- Assigned task -
From the records below, print only the part that opens with the line containing "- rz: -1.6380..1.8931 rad" and closes with the line containing "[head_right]"; omit the pictures.

Segment Open

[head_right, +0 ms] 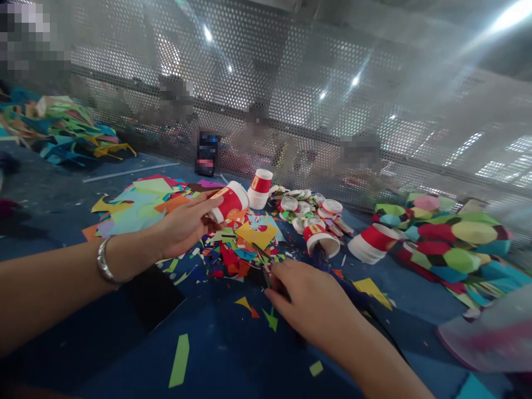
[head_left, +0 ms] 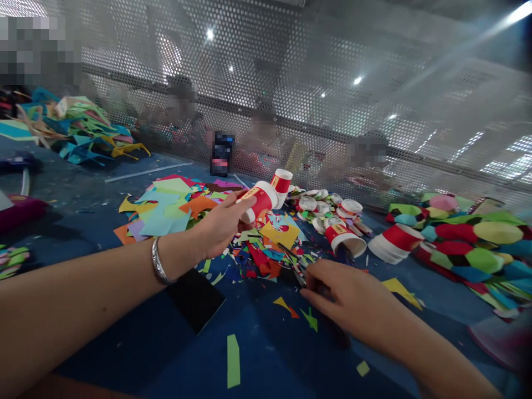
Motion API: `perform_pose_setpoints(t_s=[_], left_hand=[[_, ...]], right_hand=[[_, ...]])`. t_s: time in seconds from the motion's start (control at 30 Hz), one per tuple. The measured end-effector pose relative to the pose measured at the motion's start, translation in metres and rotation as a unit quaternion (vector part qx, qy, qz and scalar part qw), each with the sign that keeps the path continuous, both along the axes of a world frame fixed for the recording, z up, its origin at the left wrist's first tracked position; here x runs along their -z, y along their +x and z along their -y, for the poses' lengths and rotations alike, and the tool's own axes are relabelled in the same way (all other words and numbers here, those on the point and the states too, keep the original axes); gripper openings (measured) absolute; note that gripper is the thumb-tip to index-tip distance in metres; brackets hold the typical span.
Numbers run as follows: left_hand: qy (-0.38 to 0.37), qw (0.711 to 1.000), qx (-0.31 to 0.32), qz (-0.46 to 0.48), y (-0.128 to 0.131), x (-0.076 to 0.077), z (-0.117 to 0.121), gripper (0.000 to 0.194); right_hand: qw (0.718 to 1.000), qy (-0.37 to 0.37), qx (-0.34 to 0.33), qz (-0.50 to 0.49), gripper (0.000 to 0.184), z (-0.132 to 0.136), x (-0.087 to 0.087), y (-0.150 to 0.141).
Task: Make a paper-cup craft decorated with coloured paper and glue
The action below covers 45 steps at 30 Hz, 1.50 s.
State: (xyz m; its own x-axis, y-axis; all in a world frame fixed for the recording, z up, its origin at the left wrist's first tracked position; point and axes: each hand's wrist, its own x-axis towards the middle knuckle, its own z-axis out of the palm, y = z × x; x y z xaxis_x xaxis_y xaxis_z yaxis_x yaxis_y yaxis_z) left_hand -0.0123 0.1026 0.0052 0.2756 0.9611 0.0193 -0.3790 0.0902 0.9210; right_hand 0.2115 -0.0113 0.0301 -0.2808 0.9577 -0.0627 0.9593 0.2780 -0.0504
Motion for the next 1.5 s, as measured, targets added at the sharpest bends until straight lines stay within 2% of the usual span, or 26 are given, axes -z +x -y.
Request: perform_pose_setpoints(t_s=[0.3,0.43,0.57,0.73,0.87,1.0,1.07,1.27,1.4,1.5], left_hand=[[0.005,1.0,0.016,0.002,0.005,0.005,0.005,0.029],[0.018,0.999,0.025,-0.017,0.003,0.005,0.005,0.044],[0.065,0.997,0.017,-0.028,0.004,0.007,0.005,0.053],[0.08,0.995,0.036,-0.038,0.008,0.009,0.012,0.044],[0.135,0.984,0.032,-0.111,0.011,0.01,0.02,0.052],[0.179,0.965,0.008,-0.189,0.014,0.013,0.027,0.055],[0.188,0.968,0.017,-0.167,0.018,0.015,0.033,0.053],[0.112,0.986,0.047,-0.114,0.026,0.013,0.051,0.048],[0.131,0.987,0.048,-0.081,0.026,0.01,0.052,0.047],[0.159,0.983,0.041,-0.077,0.025,0.009,0.049,0.05]], right_hand=[[0.999,-0.025,0.043,0.003,0.007,0.002,0.003,0.003],[0.997,-0.018,0.069,-0.008,0.008,-0.004,0.002,0.006],[0.993,0.029,0.08,-0.08,0.015,-0.011,0.0,0.011],[0.971,0.078,0.075,-0.214,0.019,-0.012,-0.004,0.012],[0.933,0.074,0.056,-0.348,0.023,-0.009,-0.003,0.003],[0.866,0.003,0.066,-0.496,0.017,-0.009,0.003,-0.009],[0.834,-0.029,0.071,-0.547,0.013,-0.009,0.006,-0.014],[0.772,-0.05,0.065,-0.63,0.01,-0.009,0.012,-0.024],[0.717,-0.104,0.08,-0.685,0.01,-0.007,0.011,-0.03],[0.702,-0.125,0.099,-0.694,0.011,-0.006,0.01,-0.032]])
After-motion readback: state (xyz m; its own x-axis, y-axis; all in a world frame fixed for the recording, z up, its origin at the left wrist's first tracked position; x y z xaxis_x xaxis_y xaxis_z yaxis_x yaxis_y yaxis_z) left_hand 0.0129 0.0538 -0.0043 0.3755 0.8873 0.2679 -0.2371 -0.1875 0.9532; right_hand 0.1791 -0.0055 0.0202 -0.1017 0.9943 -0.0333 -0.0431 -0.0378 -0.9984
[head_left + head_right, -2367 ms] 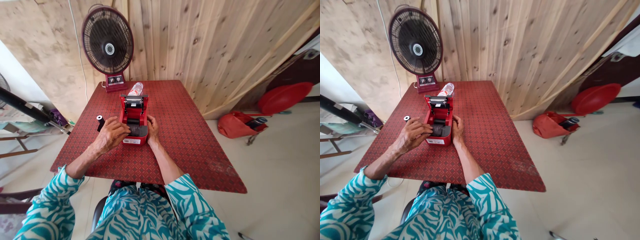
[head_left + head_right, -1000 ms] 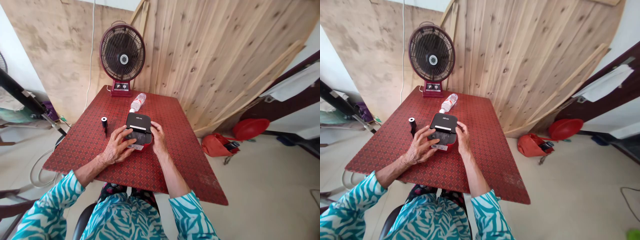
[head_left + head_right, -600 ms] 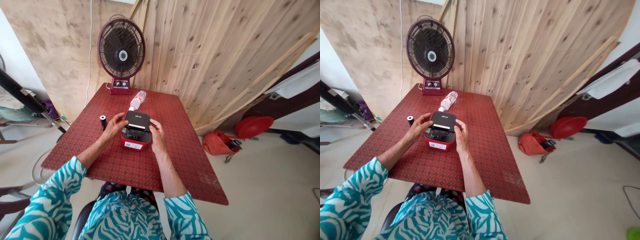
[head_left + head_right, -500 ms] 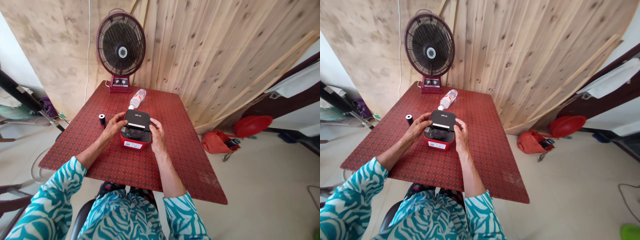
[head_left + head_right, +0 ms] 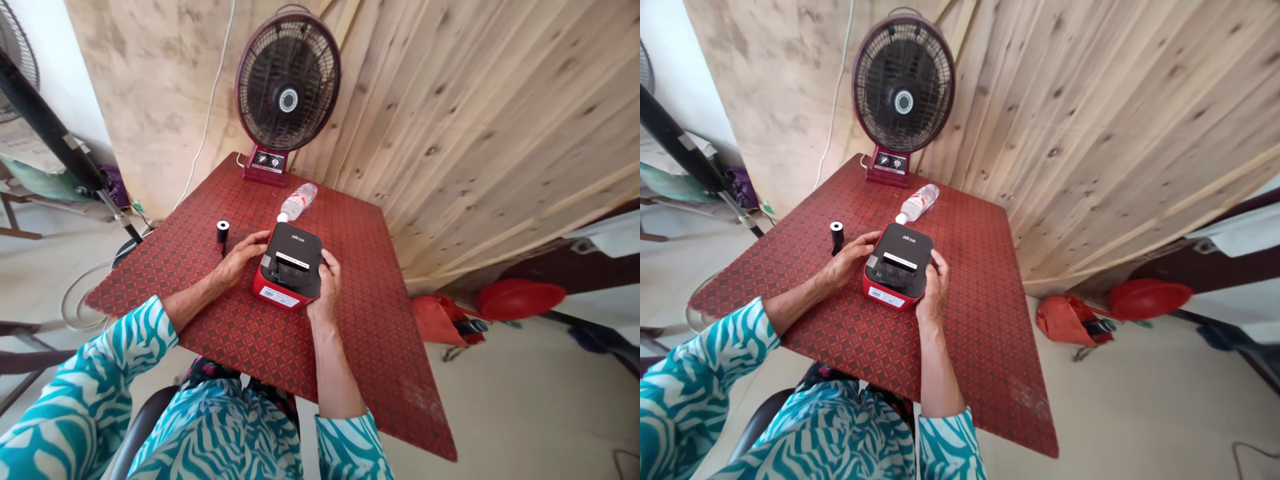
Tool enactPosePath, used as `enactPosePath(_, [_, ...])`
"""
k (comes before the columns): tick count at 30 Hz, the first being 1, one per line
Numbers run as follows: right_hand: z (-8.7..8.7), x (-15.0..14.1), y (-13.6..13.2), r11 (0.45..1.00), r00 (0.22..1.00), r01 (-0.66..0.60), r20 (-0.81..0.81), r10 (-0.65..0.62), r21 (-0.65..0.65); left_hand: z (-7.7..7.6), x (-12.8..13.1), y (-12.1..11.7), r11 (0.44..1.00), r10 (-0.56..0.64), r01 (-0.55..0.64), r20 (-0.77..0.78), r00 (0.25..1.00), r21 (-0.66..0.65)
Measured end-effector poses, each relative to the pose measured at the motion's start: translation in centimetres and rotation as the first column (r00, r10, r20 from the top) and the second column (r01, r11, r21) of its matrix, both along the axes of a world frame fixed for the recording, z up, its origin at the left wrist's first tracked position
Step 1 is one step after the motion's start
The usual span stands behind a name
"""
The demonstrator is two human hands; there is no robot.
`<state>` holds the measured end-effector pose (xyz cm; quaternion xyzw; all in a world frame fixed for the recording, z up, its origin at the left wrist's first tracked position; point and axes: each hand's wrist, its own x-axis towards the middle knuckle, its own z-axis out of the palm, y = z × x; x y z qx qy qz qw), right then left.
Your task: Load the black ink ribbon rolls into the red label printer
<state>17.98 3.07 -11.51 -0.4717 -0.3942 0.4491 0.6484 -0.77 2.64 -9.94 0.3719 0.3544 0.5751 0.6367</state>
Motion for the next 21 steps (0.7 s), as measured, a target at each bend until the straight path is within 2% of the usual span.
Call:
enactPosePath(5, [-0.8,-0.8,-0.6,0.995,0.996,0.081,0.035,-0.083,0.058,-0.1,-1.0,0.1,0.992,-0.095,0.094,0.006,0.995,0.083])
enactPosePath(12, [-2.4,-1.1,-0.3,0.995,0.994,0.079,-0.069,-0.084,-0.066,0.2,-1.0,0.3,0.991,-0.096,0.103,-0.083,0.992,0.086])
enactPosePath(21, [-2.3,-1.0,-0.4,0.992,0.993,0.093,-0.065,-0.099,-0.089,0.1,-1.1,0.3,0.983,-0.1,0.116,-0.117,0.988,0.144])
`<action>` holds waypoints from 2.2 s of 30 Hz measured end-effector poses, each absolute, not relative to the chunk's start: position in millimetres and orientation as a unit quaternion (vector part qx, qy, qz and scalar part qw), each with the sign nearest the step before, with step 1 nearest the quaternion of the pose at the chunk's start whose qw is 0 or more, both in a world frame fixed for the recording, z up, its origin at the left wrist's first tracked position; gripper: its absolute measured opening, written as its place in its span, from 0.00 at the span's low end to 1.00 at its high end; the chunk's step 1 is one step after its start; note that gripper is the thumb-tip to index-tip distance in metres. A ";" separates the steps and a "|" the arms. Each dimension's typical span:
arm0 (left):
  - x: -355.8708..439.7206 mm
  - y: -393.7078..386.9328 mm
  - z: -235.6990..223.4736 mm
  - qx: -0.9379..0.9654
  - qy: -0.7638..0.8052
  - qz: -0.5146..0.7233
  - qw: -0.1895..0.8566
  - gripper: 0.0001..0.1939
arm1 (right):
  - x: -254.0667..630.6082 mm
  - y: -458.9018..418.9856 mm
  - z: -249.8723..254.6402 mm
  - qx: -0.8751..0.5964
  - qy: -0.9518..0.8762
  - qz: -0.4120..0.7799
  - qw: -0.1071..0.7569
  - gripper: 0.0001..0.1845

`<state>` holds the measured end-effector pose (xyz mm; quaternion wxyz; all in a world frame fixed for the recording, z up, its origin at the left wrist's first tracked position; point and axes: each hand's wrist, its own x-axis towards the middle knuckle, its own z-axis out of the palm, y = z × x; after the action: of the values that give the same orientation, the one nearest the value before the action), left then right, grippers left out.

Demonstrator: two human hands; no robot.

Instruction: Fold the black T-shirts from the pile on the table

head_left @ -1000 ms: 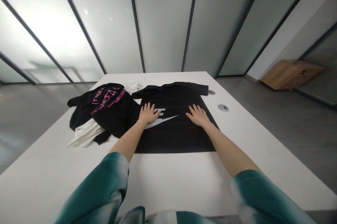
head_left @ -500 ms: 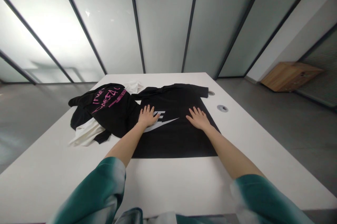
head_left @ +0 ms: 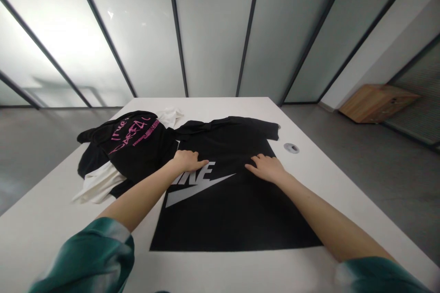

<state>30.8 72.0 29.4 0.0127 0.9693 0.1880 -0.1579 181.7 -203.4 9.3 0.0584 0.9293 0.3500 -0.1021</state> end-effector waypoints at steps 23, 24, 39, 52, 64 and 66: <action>172.7 138.4 -23.3 0.967 0.250 -0.024 0.030 0.43 | 263.4 -153.2 -34.7 0.937 0.343 -0.061 0.008 0.42; 168.7 133.7 -21.6 0.968 0.247 -0.022 0.022 0.43 | 262.5 -155.6 -34.6 0.938 0.341 -0.062 0.007 0.42; 132.1 134.3 -21.1 0.970 0.241 -0.002 0.022 0.39 | 310.1 -148.9 -32.7 0.971 0.231 -0.054 -0.026 0.43; 125.2 150.6 -25.8 0.987 0.159 -0.014 -0.002 0.40 | 311.5 -161.0 -34.4 0.963 0.264 -0.046 -0.027 0.39; 109.4 95.5 -15.9 0.982 0.174 0.071 -0.020 0.32 | 330.9 -205.5 -16.7 0.964 -0.013 0.138 -0.229 0.27; 107.8 87.0 -22.7 0.983 0.169 0.076 0.002 0.31 | 336.6 -217.5 -17.6 0.964 -0.084 0.124 -0.220 0.27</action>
<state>107.8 87.0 -22.7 0.0016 0.9827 0.1688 0.0760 336.6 -217.5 -17.6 -0.2201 0.9639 -0.0845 0.1240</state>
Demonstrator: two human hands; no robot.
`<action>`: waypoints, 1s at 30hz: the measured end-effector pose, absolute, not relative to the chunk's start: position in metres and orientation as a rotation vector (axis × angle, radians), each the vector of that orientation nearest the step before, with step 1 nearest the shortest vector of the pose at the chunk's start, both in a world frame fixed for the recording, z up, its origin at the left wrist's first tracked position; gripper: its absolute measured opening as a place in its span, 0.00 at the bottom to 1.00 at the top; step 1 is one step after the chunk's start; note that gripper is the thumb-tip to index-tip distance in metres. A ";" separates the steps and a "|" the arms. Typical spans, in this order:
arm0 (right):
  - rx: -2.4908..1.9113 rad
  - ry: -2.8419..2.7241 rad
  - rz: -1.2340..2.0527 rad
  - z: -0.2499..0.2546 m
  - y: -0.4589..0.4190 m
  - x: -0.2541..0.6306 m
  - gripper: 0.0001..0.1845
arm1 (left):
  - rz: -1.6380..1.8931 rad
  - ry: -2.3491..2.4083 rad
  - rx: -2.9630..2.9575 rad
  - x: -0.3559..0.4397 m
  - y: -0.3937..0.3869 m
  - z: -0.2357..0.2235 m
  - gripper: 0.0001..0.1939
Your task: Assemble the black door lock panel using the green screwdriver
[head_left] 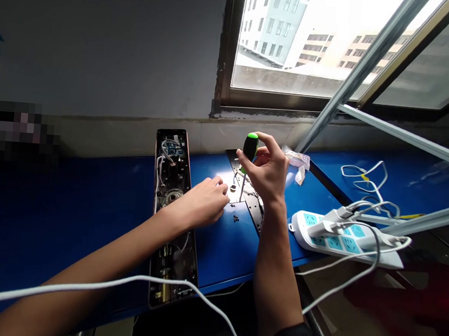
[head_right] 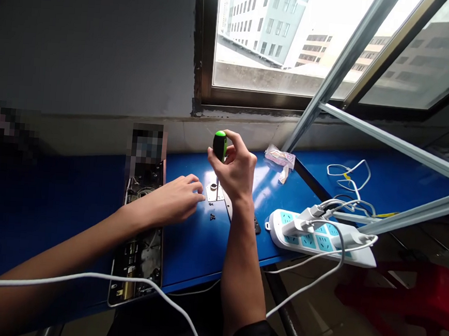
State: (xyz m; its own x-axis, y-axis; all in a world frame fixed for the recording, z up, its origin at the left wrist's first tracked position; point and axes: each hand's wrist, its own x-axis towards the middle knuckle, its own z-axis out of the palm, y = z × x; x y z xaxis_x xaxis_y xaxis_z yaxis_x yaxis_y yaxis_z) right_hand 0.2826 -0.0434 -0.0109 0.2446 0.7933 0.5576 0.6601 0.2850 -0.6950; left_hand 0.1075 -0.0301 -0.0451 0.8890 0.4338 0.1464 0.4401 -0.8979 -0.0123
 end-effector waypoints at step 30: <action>-1.405 -1.521 0.308 -0.012 -0.046 0.279 0.18 | -0.438 -0.674 -3.054 0.099 -0.033 -0.052 0.10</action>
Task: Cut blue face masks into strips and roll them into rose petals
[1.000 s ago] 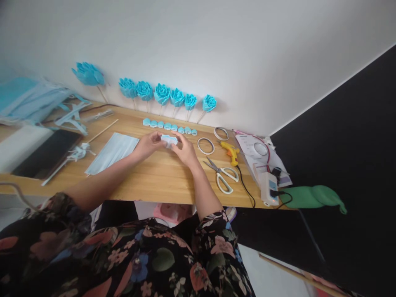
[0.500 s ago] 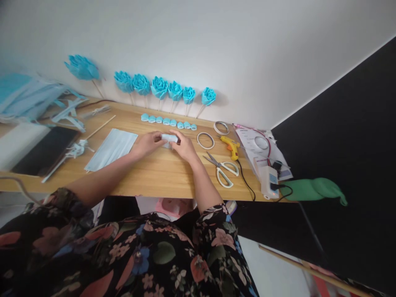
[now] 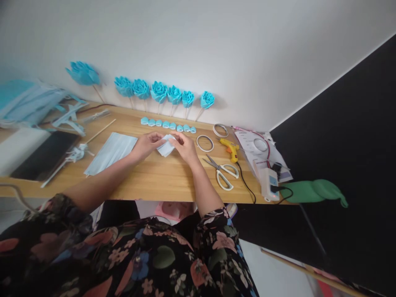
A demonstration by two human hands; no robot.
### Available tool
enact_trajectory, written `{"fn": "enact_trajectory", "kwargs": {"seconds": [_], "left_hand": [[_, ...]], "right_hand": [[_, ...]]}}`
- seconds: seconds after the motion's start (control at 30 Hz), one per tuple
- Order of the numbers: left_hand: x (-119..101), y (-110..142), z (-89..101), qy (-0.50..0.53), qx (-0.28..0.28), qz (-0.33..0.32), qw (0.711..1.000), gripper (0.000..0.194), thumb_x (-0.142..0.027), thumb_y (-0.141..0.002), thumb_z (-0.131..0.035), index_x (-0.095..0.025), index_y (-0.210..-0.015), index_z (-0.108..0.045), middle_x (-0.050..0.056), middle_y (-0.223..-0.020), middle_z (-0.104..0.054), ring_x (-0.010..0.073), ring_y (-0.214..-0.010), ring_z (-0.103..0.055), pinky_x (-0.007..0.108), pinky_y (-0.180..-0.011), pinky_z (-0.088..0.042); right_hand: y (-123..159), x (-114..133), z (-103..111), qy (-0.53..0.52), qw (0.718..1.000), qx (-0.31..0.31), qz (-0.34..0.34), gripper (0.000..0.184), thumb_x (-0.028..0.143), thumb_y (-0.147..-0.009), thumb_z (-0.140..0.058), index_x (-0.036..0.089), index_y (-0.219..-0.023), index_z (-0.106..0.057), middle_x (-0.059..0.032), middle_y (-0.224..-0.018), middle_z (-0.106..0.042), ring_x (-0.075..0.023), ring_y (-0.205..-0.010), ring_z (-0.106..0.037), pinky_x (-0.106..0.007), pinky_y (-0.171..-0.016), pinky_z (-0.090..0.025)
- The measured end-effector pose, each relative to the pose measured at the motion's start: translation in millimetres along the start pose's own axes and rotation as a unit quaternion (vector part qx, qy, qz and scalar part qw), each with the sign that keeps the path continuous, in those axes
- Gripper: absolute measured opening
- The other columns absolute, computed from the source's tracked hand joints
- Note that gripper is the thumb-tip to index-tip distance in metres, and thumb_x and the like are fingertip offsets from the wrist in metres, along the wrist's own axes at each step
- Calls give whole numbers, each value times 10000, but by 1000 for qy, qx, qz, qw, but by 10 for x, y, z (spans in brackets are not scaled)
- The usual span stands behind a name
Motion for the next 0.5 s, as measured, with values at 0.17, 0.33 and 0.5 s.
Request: {"fn": "enact_trajectory", "kwargs": {"seconds": [0.17, 0.33, 0.5], "left_hand": [[-74, 35, -3, 13, 7, 17, 1000, 462, -613, -752, -758, -166, -865, -728, 28, -806, -724, 166, -732, -609, 279, -689, -443], [-75, 27, 21, 24, 8, 62, 998, 478, -629, -663, -805, -164, -738, -717, 14, -680, -678, 145, -636, -552, 272, -614, -394], [-112, 36, 25, 27, -1, 62, 998, 437, -579, -631, -823, -166, -739, -732, 14, -677, -683, 140, -626, -546, 268, -601, -394]], "right_hand": [[20, 45, -8, 40, 999, -33, 15, 320, 504, -809, -693, 191, -868, -727, -13, -772, -716, -161, -714, -619, -294, -695, -492], [28, 50, -41, 13, 1000, -16, 7, 289, 451, -772, -740, 207, -920, -697, -2, -774, -721, -159, -704, -628, -292, -693, -496], [45, 97, -39, 36, 999, -8, 27, 238, 440, -817, -691, 214, -884, -660, 11, -722, -677, -139, -648, -577, -276, -639, -451]]}}
Point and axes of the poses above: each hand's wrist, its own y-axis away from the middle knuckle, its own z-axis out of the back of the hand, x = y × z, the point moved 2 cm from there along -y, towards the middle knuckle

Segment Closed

- Answer section -
  - rz: -1.6380..1.8931 rad
  - ry: -2.3491..2.4083 rad
  - rx: -2.9630..2.9575 rad
  - x: -0.3559..0.4397 m
  - y: -0.3937..0.3869 m
  - z: -0.2357..0.2235 m
  - gripper: 0.0001..0.1939
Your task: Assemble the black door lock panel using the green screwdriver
[head_left] 
[head_right] 

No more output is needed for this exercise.